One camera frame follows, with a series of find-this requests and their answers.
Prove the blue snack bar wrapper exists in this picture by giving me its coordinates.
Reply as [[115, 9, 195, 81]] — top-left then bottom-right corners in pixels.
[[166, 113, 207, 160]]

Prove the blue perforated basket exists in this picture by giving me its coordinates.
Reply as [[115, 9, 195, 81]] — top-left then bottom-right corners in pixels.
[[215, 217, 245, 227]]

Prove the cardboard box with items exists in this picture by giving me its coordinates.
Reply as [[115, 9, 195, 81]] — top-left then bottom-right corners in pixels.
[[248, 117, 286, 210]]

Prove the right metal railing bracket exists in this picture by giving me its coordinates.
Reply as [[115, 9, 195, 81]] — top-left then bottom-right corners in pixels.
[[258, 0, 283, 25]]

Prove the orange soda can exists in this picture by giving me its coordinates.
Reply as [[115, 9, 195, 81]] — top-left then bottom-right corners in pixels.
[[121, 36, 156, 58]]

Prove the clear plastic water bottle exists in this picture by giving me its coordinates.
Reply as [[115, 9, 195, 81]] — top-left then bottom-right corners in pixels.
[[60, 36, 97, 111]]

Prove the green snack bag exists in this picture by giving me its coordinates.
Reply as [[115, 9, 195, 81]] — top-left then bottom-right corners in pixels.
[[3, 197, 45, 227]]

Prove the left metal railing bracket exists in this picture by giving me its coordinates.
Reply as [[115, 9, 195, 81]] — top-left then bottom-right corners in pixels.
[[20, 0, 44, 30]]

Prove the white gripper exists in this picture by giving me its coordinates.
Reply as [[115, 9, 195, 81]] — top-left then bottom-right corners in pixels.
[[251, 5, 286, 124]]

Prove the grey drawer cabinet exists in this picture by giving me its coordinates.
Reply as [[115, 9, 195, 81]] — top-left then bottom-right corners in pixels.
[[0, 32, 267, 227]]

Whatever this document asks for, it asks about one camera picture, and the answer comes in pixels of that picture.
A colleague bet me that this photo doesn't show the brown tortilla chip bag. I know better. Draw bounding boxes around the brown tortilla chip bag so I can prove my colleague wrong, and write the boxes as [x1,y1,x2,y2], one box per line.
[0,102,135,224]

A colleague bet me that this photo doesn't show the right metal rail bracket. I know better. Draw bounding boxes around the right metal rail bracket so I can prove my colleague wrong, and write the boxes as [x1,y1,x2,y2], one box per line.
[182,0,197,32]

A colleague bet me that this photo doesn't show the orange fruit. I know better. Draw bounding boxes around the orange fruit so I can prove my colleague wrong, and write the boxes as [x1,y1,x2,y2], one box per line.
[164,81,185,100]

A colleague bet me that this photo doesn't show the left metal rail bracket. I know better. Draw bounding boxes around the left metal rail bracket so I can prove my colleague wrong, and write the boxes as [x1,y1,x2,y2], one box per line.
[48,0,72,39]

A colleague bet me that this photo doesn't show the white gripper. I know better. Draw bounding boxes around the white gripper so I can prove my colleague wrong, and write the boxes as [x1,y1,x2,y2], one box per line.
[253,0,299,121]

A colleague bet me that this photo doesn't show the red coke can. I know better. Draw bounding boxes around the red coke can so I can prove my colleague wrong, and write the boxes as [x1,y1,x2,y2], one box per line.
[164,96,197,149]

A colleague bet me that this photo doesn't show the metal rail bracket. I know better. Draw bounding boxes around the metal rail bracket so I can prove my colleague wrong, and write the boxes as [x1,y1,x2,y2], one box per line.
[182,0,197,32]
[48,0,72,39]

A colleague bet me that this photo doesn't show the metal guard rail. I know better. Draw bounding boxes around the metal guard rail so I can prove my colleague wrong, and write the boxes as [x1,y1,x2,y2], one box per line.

========================================

● Requirement:
Word for word, repeat every entry listed above.

● Your response:
One camera frame follows, with a series of find-this requests and their answers.
Prove the blue snack bar wrapper exists in this picture by giving me its coordinates.
Reply as [[115, 9, 195, 81]] — top-left then bottom-right corners in pixels.
[[166, 113, 207, 160]]

Prove the blue perforated basket exists in this picture by giving me its coordinates.
Reply as [[115, 9, 195, 81]] — top-left then bottom-right corners in pixels.
[[215, 217, 245, 227]]

Prove the cardboard box with items exists in this picture by giving me its coordinates.
Reply as [[115, 9, 195, 81]] — top-left then bottom-right corners in pixels.
[[248, 117, 286, 210]]

Prove the right metal railing bracket exists in this picture by giving me its coordinates.
Reply as [[115, 9, 195, 81]] — top-left then bottom-right corners in pixels.
[[258, 0, 283, 25]]

Prove the orange soda can exists in this picture by giving me its coordinates.
Reply as [[115, 9, 195, 81]] — top-left then bottom-right corners in pixels.
[[121, 36, 156, 58]]

Prove the clear plastic water bottle exists in this picture by giving me its coordinates.
Reply as [[115, 9, 195, 81]] — top-left then bottom-right corners in pixels.
[[60, 36, 97, 111]]

Prove the green snack bag exists in this picture by giving me its coordinates.
Reply as [[115, 9, 195, 81]] — top-left then bottom-right corners in pixels.
[[3, 197, 45, 227]]

Prove the left metal railing bracket exists in this picture by giving me its coordinates.
Reply as [[115, 9, 195, 81]] — top-left then bottom-right corners in pixels.
[[20, 0, 44, 30]]

Prove the white gripper exists in this picture by giving me its coordinates.
Reply as [[115, 9, 195, 81]] — top-left then bottom-right corners in pixels.
[[251, 5, 286, 124]]

Prove the grey drawer cabinet exists in this picture by giving me its coordinates.
Reply as [[115, 9, 195, 81]] — top-left then bottom-right corners in pixels.
[[0, 32, 267, 227]]

Whatever this document asks for, it asks about one camera picture, and the answer comes in pixels of that picture.
A colleague bet me that this photo doesn't show the brown tortilla chip bag. I know better. Draw bounding boxes around the brown tortilla chip bag so I can prove my colleague wrong, and write the boxes as [x1,y1,x2,y2], one box per line.
[0,102,135,224]

A colleague bet me that this photo doesn't show the right metal rail bracket. I know better. Draw bounding boxes around the right metal rail bracket so I can prove my colleague wrong, and write the boxes as [x1,y1,x2,y2], one box per line.
[182,0,197,32]

A colleague bet me that this photo doesn't show the orange fruit. I know better. Draw bounding boxes around the orange fruit so I can prove my colleague wrong, and write the boxes as [x1,y1,x2,y2], one box per line.
[164,81,185,100]

A colleague bet me that this photo doesn't show the left metal rail bracket. I know better. Draw bounding boxes around the left metal rail bracket so I can prove my colleague wrong, and write the boxes as [x1,y1,x2,y2], one box per line.
[48,0,72,39]

A colleague bet me that this photo doesn't show the white gripper. I know better. Draw bounding boxes around the white gripper so I can prove my colleague wrong, and write the boxes as [x1,y1,x2,y2], one box per line.
[253,0,299,121]

A colleague bet me that this photo doesn't show the red coke can. I know better. Draw bounding boxes around the red coke can so I can prove my colleague wrong, and write the boxes as [x1,y1,x2,y2], one box per line.
[164,96,197,149]

A colleague bet me that this photo doesn't show the metal rail bracket. I know better. Draw bounding boxes around the metal rail bracket so I can prove my colleague wrong, and write the boxes as [x1,y1,x2,y2], one box per line.
[182,0,197,32]
[48,0,72,39]

A colleague bet me that this photo doesn't show the metal guard rail. I know better. Draw bounding boxes around the metal guard rail so I can prove my colleague wrong, and write the boxes as [x1,y1,x2,y2], one box per line.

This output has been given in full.